In September 1975, after Harris Colt learned that his small brokerage firm was shuttering, he said to his wife, Margaretta, “It’s time for the bookstore.” Although she had no idea what he was talking about, she was soon helping her husband realize his lifelong dream: to open a rare and out-of-print bookshop specializing in military history. Despite the risks of renting a storefront in Manhattan, including its proximity to dangerous neighborhoods and the fact that American interest in anything military was at a low ebb, the Military Bookman opened shop at 170 E. 92nd St. the next summer. This is Margaretta’s account of a quarter-century of selling books; of becoming an expert in the many histories, accounts, manuals, memoirs, and ephemera that make up the military market; and of learning to wrangle the obsessive collectors who seek them out. It chronicles the shifting landscape of Manhattan in the last decades of the 20th century and the changing tastes of the American public regarding warfare (always reflective of the politics of the time). Most of all, it’s the story of a couple who dedicated their lives and livelihoods to a small, peculiar field and the community that arose to embrace them.
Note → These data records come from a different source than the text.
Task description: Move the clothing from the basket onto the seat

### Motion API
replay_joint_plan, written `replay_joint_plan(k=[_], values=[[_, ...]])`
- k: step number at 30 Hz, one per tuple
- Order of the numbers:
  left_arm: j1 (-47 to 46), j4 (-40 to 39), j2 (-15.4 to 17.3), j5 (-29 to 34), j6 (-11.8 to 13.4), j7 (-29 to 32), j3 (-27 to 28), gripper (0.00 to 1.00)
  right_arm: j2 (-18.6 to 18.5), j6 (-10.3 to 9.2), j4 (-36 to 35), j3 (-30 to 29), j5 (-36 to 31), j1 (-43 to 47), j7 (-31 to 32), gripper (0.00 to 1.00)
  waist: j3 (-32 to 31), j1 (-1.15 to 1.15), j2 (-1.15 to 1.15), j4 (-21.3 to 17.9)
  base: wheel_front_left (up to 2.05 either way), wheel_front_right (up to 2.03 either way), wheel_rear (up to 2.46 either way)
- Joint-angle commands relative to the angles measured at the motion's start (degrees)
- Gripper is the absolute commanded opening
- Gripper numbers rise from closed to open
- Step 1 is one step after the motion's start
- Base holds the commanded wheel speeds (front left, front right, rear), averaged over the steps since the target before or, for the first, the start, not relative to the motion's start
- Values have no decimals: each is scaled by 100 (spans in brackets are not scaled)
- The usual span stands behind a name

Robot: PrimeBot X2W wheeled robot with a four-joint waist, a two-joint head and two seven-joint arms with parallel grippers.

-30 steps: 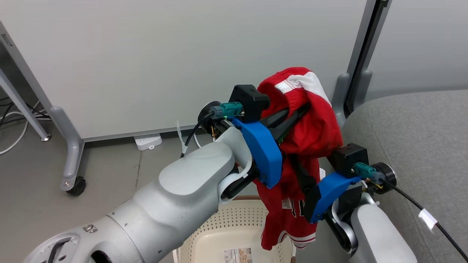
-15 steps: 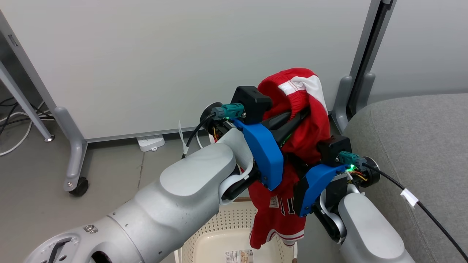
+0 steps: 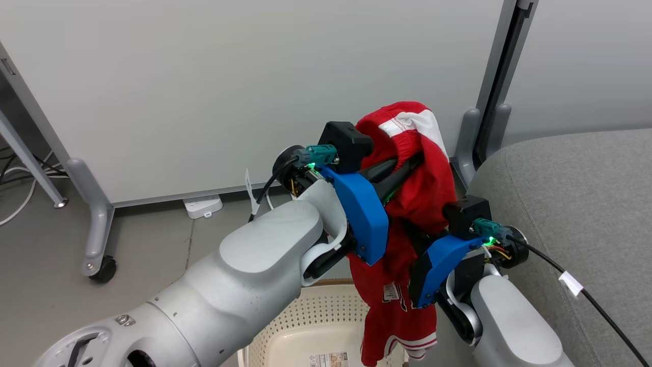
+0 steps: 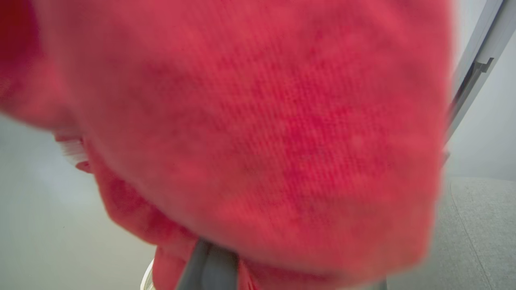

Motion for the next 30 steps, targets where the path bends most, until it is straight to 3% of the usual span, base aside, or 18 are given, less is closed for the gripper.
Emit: replay_joint_plan(k=[1, 12, 13, 16, 18, 19, 20, 21, 22, 30], values=[[45, 28, 7, -16, -27, -14, -3, 0, -12, -1, -8, -9, 3, 52, -32, 0, 1, 0, 0, -6, 0, 0, 0], [62, 163, 9, -126, -47, -47, -5, 0, -12, -1, -99, -27, -7, 84, -134, 0, 3, 0, 0, -30, 0, 0, 0], [68, 167, 9, -131, -51, -45, -5, 29, -12, -1, -109, -33, 4, 87, -139, 0, 5, 0, 0, -33, 0, 0, 0], [86, 183, 9, -134, -59, -37, -5, 27, -12, -1, -122, -34, 22, 102, -122, 0, 11, 0, 0, -34, 0, 0, 0], [90, 197, 9, -111, -63, -40, -5, 18, -12, -1, -129, -33, 21, 94, -106, 0, 20, 0, 0, -34, 0, 0, 0], [90, 207, 8, -102, -64, -43, -5, 22, -12, -1, -138, -34, 20, 96, -98, 0, 26, 0, 0, -34, 0, 0, 0], [93, 226, 9, -97, -52, -51, -5, 47, -12, -1, -143, -33, 24, 99, -87, 0, 32, 0, 0, -34, 0, 0, 0], [88, 247, 9, -73, -13, -108, -5, 93, -12, -1, -151, -30, 30, 102, -90, 0, 41, 0, 0, -35, 0, 0, 0], [95, 267, 9, -62, 17, -171, -5, 100, -12, -1, -163, -31, 34, 103, -92, 0, 49, 0, 0, -37, 0, 0, 0], [741, 393, 175, 171, 45, -652, 122, 100, -12, -1, -313, -175, -27, 114, -89, 0, 135, 0, 0, -71, 0, 0, 0]])
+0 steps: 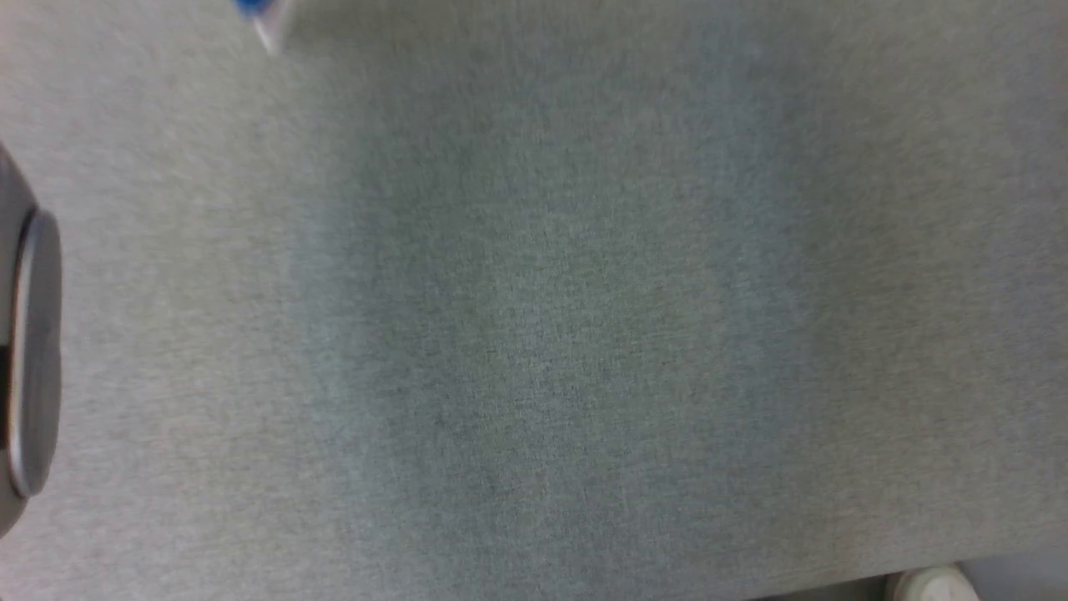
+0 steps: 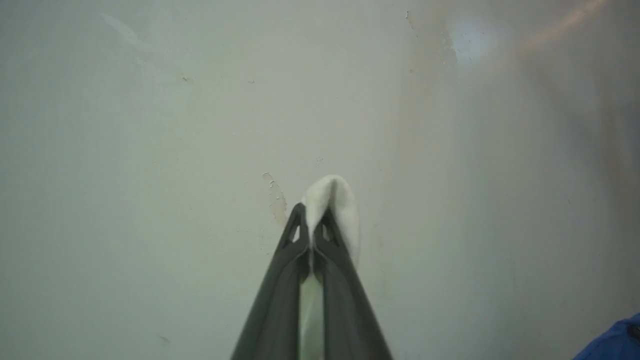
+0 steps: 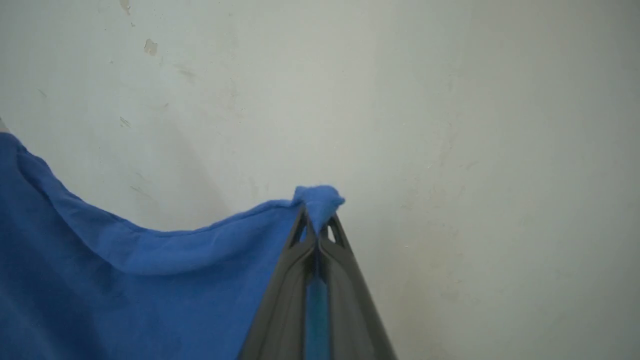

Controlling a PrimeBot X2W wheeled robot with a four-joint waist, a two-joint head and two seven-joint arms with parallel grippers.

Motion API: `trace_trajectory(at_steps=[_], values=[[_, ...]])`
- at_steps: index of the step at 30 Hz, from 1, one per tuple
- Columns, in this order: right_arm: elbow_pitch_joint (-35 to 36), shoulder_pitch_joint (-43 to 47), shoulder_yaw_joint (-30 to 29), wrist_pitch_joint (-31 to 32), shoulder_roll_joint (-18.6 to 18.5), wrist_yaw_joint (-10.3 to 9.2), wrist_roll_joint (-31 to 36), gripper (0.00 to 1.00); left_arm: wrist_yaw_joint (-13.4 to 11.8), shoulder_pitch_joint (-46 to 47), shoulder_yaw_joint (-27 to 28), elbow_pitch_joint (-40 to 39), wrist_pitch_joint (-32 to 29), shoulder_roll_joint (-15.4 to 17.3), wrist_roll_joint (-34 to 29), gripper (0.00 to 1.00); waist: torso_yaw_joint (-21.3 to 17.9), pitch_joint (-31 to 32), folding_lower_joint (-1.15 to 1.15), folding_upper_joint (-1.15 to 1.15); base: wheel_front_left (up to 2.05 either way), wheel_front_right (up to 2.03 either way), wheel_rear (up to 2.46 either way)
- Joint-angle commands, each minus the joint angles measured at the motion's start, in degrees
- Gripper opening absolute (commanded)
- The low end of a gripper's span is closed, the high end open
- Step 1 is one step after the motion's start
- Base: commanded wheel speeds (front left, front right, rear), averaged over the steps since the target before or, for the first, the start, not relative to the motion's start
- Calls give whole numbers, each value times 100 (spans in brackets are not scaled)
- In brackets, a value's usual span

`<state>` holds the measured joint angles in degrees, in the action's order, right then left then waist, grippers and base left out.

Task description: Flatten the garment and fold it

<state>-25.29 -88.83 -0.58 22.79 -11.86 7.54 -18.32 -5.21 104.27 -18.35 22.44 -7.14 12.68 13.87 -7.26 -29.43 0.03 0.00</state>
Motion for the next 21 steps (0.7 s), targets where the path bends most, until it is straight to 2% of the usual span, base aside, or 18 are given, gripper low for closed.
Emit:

Colt is a surprisingly urgent and elegant writer, particularly when she gets into the minutiae of her merchandise: “One of my favorites was an anomaly, the rare depiction of Napoleonic battles by a Chinese artist, with a godlike view above the fray, almost aerial perspectives of tiny, ignorant armies on a not-too-darkling plain.” Expect no high human drama, though: although the characters are colorful, the books themselves are the focus of this memoir. For some, that may prove uninteresting after 50 pages, but never mind those people: this is a read for the reading-obsessed, for those who truly love the physicality, variety, and dynamism of the printed medium and for whom a day in the musty stacks of a darkened shop sounds like something close to paradise.

An engrossing, delightful descent into a life of books.